The Boa Lacing System consists of three parts that work in conjunction with one another to provide a unique fit and feel to a shoe. Those parts include the lace itself, a guide that holds those laces in place, and a special dial that the user turns to set the level of tightness to meet their individual needs. For the lace system built for runners, Boa updated each of those components accordingly. For instance, other shoes that implement the Boa system often use laces that consist of fine steel wires, but in this version, the laces are made from textiles that include Dyneema and polyester instead. Similarly, the new guide system is a proprietary blend of nylon and Teflon, while the dial has been given a makeover to reduce its profile and it now comes in two versions to meet the specific needs of road and trail runners.

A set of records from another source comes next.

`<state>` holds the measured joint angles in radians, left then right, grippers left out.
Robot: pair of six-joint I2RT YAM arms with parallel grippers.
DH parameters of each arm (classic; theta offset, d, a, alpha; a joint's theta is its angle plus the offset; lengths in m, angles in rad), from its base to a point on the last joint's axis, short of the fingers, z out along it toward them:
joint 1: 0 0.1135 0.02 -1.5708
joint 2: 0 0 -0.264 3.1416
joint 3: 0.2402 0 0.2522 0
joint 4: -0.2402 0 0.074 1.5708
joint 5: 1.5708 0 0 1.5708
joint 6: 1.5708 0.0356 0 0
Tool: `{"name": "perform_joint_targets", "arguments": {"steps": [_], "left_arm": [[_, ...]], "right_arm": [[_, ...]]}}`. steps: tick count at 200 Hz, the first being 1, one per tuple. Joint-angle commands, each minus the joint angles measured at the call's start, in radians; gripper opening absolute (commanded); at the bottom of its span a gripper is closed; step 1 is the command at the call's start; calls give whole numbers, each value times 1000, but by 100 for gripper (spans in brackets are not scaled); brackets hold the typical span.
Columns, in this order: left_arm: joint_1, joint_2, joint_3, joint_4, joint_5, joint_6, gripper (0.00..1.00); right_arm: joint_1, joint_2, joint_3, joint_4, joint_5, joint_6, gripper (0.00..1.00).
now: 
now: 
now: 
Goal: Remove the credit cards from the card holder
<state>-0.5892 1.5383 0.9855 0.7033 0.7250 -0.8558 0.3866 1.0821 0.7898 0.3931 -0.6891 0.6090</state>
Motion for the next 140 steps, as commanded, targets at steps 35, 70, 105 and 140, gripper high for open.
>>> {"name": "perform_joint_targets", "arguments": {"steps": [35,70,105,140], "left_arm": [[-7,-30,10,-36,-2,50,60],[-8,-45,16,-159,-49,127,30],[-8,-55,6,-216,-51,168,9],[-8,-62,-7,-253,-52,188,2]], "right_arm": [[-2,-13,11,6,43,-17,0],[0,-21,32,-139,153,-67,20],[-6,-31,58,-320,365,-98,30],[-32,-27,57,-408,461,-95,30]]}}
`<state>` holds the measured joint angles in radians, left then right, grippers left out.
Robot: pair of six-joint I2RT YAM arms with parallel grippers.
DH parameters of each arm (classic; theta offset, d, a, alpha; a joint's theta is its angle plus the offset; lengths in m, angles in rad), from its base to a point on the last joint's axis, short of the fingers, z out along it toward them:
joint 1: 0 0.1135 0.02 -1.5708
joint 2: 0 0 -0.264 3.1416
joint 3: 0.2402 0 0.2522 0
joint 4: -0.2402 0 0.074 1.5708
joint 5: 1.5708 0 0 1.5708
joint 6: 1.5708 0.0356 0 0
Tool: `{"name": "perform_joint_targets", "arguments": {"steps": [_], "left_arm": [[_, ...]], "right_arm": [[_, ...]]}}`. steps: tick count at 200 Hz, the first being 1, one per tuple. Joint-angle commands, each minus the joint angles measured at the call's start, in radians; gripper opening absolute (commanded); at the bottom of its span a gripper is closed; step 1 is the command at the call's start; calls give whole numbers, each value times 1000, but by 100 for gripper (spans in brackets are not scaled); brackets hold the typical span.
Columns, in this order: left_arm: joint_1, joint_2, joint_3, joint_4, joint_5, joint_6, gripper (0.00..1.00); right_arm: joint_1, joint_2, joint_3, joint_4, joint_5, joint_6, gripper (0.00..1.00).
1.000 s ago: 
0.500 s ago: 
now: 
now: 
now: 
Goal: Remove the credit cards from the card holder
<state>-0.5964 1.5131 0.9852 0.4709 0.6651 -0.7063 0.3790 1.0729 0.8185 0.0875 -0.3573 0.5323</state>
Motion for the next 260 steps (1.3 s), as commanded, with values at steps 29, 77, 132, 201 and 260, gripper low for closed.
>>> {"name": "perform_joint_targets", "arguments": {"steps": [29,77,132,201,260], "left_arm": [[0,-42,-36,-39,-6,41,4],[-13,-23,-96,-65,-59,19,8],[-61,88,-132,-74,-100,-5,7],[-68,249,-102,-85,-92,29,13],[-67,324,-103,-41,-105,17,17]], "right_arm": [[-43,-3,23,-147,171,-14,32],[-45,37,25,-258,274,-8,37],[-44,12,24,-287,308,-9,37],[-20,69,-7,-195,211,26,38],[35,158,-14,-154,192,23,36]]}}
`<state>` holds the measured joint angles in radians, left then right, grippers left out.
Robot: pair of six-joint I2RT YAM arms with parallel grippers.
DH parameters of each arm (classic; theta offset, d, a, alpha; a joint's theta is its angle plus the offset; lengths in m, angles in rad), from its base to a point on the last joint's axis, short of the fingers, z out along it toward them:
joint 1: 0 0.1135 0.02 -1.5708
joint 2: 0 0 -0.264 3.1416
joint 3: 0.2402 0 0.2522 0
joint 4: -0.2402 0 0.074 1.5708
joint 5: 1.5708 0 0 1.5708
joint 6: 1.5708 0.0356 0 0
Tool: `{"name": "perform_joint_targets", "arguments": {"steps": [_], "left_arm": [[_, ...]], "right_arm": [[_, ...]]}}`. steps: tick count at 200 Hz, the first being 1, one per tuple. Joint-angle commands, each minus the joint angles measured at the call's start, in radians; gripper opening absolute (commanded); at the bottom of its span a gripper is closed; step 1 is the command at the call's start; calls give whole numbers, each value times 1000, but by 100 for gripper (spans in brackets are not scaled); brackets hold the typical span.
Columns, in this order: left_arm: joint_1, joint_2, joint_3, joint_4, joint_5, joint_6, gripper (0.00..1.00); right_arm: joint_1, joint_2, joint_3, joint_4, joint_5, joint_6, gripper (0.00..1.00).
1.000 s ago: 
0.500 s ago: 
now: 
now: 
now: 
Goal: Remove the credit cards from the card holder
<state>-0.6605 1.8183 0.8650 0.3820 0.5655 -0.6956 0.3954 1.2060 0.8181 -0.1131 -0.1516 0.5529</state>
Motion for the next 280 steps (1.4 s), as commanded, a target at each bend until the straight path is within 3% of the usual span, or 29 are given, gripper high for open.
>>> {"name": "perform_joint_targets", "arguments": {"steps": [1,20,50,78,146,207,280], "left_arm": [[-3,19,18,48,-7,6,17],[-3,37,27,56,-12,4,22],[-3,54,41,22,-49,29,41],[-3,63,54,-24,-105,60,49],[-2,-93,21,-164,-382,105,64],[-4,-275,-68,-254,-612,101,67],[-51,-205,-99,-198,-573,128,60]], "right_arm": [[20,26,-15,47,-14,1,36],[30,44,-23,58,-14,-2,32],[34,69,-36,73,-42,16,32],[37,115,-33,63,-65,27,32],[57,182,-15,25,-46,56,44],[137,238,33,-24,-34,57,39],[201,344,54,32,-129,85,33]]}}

Before unveiling this version of its lacing system, Boa put it through its paces to determine what worked and what did not. The company reportedly conducted four rounds of field tests, using more than 100 runners who collectively covered 20,000-plus miles in various prototype shoes. That process allowed designers to find ways to improve durability, reduce weight, and make the system easier than ever to use. As a result, there are already important partners lining up to begin implanting the run specific lacing system in its shoes, including Asics, Under Armour, and New Balance.
When we toured the Boa offices in Denver awhile back to see how it designed and tested the lacing system, we noted a curious lack of support for running shoes and noted as much in our story. That seems to have been addressed now and we can expect to see the footwear using the new Boa system on store shelves shortly.